Problem:
Each line containing the word "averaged" must be copied from the material below.

Materials provided:
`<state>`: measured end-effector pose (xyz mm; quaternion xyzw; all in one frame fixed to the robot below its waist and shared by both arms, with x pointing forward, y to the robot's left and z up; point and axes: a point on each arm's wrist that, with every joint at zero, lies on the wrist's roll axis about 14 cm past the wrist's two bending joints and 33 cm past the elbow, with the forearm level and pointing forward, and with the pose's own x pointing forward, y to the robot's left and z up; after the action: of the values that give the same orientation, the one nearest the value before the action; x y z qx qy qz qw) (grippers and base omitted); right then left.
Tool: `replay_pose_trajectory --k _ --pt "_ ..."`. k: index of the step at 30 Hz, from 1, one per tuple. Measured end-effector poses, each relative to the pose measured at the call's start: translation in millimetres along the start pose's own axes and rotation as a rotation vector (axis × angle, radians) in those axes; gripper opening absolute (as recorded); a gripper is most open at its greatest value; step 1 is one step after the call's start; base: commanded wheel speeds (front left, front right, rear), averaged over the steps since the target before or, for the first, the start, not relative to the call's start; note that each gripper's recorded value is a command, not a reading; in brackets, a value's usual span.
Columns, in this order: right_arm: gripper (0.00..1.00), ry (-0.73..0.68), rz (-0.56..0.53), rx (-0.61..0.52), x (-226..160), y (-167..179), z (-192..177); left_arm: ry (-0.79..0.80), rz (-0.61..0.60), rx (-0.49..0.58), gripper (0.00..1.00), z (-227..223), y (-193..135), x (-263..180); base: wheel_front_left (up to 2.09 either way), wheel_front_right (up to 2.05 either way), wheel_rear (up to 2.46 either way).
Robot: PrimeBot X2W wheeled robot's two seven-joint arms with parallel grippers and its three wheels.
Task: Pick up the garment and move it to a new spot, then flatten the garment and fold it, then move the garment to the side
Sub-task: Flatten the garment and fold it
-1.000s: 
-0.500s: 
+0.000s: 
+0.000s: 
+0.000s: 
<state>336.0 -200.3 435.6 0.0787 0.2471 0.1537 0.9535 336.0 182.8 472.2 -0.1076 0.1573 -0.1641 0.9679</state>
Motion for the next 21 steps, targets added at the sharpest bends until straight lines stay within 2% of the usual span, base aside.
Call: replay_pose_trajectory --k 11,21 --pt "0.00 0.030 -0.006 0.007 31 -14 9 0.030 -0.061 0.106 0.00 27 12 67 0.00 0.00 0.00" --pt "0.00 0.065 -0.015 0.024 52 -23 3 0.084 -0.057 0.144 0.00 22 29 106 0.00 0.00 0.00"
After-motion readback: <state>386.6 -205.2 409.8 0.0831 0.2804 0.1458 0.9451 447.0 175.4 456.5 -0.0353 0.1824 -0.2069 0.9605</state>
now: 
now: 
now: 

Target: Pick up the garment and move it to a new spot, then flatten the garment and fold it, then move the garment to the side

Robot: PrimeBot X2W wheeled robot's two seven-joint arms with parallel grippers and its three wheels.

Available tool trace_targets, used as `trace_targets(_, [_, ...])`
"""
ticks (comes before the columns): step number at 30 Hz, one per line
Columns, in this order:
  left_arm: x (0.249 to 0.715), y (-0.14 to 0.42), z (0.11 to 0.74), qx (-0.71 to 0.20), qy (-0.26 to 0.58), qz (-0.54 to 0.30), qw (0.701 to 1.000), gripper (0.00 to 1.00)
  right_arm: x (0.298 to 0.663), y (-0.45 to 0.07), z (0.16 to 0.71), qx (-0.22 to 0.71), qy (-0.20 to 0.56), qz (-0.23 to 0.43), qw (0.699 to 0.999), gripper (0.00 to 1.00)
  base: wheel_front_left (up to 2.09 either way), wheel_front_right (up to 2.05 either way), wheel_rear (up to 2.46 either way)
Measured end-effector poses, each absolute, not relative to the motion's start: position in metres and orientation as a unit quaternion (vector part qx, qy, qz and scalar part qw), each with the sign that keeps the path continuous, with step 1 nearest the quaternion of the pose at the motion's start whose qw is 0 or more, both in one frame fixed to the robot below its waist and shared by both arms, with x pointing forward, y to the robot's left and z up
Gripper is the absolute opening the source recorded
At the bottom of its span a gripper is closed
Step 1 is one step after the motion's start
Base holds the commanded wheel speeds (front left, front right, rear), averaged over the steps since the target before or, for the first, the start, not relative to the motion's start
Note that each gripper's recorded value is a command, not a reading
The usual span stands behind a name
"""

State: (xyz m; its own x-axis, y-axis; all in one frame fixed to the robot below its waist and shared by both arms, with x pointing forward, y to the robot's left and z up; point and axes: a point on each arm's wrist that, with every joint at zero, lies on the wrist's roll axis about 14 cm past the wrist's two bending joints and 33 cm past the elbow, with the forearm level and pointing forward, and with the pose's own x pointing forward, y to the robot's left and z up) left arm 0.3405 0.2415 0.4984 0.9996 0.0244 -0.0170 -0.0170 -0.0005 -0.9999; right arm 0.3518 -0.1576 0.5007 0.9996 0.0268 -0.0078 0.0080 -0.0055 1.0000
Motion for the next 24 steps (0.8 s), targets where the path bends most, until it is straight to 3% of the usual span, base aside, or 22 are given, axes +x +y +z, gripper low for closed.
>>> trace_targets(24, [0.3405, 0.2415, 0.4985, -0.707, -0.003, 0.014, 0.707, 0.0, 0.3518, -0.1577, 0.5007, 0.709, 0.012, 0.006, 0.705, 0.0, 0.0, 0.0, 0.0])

Solution to the exercise:
Tool: `replay_pose_trajectory --k _ --pt "_ ..."`. k: index of the step at 30 Hz, from 1, one per tuple. Measured end-effector poses, each relative to the pose measured at the call's start: translation in millimetres along the start pose's own axes and rotation as a rotation vector (axis × angle, radians) in those axes; gripper opening absolute (as recorded); a gripper is most open at its greatest value; step 1 is one step after the call's start; base: commanded wheel speeds (front left, front right, rear), averaged over the steps since the target before or, for the first, the start, not relative to the call's start; note that each gripper's recorded value is a command, not a reading; in brackets, a value's usual span.
Base holds the commanded wheel speeds (front left, front right, rear), averaged over the steps since the target before or, for the first, the start, not relative to the motion's start

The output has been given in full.